Solace for hundreds and their family members

Hundreds of inmates in the Madurai Central Prison here and their families will have mental solace soon.

In all probability, an exclusive mental health team would be made available for prisoners to provide free psychological counselling for them and ease them out of mental trauma.

This initiative is coming under the auspices of State Mental Health Programme and it will be introduced on a pilot basis in Madurai prison after which it may be extended to jails in other places.

C. Ramasubramanian, Nodal Officer, State Mental Health Programme, told The Hindu on Sunday that right now the district psychiatrists are visiting the prison once in a fortnight but it was inadequate in view of the intense trauma faced by many jail inmates and the number of persons seeking help.
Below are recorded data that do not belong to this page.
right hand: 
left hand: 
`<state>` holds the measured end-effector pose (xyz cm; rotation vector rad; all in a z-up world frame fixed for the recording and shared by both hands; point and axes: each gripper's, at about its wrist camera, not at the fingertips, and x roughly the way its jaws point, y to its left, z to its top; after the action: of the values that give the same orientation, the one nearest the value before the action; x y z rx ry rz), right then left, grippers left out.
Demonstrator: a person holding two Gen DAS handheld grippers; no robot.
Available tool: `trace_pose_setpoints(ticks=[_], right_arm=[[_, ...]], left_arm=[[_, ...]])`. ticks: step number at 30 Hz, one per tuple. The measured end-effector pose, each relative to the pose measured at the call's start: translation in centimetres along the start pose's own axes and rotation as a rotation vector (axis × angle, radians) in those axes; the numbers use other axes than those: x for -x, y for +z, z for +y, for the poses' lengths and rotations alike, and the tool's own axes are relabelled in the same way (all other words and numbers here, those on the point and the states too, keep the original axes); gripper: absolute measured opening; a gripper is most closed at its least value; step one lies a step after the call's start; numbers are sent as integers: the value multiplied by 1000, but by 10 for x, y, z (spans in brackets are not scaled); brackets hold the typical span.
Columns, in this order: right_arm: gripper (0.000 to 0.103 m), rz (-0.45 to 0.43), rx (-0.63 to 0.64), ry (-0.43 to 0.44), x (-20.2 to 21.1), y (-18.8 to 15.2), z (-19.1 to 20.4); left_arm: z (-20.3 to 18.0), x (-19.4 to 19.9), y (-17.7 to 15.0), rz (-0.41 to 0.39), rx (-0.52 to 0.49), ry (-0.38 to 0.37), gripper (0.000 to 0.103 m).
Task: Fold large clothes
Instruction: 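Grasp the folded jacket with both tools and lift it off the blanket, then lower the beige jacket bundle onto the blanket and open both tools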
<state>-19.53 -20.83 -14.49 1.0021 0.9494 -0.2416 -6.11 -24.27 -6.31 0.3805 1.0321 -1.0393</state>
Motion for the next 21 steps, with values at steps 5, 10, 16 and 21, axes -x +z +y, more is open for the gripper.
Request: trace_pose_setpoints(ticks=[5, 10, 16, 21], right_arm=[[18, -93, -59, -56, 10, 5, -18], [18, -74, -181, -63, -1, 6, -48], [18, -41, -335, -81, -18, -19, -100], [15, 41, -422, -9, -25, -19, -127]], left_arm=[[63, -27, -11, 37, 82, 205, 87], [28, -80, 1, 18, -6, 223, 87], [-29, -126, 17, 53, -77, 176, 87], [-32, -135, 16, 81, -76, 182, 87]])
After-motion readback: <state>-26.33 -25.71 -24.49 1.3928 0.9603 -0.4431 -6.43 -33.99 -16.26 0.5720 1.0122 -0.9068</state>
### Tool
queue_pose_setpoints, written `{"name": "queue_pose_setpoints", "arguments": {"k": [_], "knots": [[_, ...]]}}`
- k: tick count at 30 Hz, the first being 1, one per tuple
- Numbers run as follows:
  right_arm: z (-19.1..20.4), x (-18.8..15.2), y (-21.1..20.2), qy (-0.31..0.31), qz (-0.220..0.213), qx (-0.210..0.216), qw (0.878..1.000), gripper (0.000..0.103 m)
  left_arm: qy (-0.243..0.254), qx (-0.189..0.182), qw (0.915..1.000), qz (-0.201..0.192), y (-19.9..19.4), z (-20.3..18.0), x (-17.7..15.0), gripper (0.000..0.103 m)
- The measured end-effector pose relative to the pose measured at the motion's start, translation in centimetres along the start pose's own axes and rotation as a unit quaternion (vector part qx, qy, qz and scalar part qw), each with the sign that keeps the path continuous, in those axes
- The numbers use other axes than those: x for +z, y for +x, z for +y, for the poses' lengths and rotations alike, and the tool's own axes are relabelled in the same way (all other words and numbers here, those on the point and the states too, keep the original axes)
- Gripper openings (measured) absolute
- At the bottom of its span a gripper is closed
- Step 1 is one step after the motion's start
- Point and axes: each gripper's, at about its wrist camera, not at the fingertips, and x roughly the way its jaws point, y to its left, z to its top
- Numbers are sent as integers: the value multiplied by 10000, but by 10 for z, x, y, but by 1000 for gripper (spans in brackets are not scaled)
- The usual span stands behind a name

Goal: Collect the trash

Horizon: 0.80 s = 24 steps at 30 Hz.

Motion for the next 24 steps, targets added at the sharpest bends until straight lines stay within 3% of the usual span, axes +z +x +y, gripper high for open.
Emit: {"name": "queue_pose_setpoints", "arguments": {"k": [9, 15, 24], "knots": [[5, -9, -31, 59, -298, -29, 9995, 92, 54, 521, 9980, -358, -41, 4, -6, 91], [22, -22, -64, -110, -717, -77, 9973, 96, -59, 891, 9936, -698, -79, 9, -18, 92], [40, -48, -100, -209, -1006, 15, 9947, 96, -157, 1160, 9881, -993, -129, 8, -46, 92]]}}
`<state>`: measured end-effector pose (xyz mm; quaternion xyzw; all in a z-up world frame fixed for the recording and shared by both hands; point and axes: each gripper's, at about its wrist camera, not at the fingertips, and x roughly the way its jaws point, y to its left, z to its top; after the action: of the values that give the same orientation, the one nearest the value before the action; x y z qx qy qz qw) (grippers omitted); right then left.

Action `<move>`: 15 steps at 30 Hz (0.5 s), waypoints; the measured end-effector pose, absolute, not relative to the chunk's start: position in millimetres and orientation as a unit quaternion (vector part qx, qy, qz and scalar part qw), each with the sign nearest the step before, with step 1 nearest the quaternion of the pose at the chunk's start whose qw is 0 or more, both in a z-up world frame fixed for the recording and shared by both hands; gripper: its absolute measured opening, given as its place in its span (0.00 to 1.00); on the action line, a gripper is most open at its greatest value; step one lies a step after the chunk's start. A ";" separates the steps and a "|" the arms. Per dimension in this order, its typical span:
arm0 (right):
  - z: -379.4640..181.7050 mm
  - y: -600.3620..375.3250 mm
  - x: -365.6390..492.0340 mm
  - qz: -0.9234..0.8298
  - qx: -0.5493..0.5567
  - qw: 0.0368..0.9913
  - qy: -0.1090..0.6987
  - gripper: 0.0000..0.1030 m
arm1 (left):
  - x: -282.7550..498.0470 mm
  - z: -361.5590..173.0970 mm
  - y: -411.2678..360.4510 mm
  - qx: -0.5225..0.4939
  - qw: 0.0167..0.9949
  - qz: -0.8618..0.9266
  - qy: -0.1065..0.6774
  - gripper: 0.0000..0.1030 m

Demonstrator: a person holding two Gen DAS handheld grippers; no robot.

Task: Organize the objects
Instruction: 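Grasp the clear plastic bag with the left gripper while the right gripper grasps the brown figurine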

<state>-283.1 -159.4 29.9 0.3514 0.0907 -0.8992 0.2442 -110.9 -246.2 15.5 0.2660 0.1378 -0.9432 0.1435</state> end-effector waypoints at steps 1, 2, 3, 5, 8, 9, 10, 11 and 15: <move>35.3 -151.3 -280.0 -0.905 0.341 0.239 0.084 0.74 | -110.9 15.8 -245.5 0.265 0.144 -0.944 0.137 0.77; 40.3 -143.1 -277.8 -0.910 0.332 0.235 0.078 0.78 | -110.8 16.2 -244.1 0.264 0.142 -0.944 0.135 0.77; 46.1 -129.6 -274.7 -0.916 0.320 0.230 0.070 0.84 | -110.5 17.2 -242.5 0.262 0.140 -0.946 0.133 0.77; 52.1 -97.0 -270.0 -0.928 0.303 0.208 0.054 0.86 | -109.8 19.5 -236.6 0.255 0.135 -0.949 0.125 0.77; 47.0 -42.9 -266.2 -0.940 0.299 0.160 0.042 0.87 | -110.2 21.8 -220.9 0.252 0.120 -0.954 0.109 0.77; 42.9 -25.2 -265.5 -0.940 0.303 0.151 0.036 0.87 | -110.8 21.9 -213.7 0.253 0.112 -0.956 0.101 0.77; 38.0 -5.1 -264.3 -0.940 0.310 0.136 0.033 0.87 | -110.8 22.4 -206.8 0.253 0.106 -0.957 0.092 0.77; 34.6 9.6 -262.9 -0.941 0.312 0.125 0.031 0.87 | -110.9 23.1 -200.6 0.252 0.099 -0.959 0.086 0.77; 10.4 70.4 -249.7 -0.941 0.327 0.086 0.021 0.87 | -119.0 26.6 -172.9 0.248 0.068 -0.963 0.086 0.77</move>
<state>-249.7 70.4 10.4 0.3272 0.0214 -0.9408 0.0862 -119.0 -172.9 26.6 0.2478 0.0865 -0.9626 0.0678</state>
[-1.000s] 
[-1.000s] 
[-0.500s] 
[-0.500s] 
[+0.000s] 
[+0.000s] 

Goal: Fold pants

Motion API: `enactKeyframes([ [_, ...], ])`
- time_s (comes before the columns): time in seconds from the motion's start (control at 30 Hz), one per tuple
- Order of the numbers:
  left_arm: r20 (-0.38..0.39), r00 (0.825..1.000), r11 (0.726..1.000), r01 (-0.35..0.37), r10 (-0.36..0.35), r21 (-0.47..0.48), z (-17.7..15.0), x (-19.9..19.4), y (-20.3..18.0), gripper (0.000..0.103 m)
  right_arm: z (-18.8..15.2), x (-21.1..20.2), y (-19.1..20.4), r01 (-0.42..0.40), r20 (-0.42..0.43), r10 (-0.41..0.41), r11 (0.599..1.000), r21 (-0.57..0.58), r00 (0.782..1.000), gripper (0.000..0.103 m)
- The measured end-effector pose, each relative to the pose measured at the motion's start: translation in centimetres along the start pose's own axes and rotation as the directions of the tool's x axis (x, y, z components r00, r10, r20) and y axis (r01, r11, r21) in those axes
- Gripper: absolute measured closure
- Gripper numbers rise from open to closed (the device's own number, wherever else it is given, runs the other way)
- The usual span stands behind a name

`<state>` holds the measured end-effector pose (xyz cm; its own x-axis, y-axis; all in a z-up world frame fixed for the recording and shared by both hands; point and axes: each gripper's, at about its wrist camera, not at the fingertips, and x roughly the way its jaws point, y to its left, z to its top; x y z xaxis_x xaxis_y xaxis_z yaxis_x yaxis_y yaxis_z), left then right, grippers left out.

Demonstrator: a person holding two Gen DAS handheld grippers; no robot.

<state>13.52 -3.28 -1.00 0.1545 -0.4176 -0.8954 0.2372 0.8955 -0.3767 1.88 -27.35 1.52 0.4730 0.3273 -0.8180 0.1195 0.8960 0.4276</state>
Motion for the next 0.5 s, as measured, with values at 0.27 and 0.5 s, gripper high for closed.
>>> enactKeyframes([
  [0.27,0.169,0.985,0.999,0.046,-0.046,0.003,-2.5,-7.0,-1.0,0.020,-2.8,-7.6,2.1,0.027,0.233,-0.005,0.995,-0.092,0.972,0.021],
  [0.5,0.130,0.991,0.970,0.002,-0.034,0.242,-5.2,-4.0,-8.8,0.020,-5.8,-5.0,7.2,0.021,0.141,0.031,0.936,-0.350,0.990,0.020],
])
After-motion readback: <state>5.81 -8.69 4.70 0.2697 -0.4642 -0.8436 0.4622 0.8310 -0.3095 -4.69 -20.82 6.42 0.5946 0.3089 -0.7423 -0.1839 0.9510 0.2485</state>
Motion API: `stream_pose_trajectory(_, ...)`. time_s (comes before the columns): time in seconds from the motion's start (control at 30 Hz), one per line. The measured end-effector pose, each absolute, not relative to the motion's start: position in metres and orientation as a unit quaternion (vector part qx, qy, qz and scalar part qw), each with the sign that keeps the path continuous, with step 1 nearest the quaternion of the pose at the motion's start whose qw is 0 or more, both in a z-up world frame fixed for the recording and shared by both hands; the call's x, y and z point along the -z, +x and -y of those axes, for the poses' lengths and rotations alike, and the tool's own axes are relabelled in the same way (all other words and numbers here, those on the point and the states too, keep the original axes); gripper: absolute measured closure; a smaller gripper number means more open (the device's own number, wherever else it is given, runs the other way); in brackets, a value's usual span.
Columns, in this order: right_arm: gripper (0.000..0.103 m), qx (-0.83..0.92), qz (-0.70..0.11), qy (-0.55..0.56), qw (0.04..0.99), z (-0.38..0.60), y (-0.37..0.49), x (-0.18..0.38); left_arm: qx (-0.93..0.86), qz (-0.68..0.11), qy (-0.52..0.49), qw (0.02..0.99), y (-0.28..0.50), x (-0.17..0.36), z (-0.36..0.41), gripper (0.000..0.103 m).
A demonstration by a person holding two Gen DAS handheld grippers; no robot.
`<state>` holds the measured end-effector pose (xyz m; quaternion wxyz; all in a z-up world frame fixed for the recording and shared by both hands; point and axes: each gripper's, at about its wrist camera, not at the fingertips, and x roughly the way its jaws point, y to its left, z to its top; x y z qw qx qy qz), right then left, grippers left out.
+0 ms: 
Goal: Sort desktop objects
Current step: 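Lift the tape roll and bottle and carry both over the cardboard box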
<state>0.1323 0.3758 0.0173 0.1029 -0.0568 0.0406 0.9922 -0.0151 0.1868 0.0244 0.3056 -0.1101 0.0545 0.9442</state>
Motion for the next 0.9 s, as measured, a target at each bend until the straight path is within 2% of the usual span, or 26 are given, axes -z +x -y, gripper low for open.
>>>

“Those who are facing trial in courts and the convicts spending life in a prison require emotional support from mental health professionals. Taking cognizance of their plight, we are planning to have a team of qualified counsellors who will spend time with prisoners and relieve them from depression. It will be done on a full-time basis,” he said.

The nodal officer pointed out that the prison warders too need orientation on how to deal with jail inmates to prevent ‘burst out’ syndrome.

“Jail wardens should know on how to deal with a prisoner in a humane way and this aspect too will be incorporated in our proposal to train staff/officials in prisons department,” he added.

He cautioned that depression among prisoners will lead to frustration and suicidal tendency.

“We will have the system in such a way that the inmates will overcome stress and would be able to face the life with confidence after coming out of prison.”

Psychological turbulence, anger, intolerance and feeling of insecurity must be handled by psychologists and psychiatrists. Through this special plan for Madurai prison, treatment and medicines would be given to those who require them.

Mental health experts will analyse the prisoners’ emotional problems and provide treatment.

Apart from dealing with inmates in jails, the State Mental Health Programme would also meet their family members who are the real sufferers, especially the children at home.

“If a person goes to jail, his family faces the real trauma and stigma. So, it is very much essential to give emotional support for them also,” Dr. Ramasubramanian said.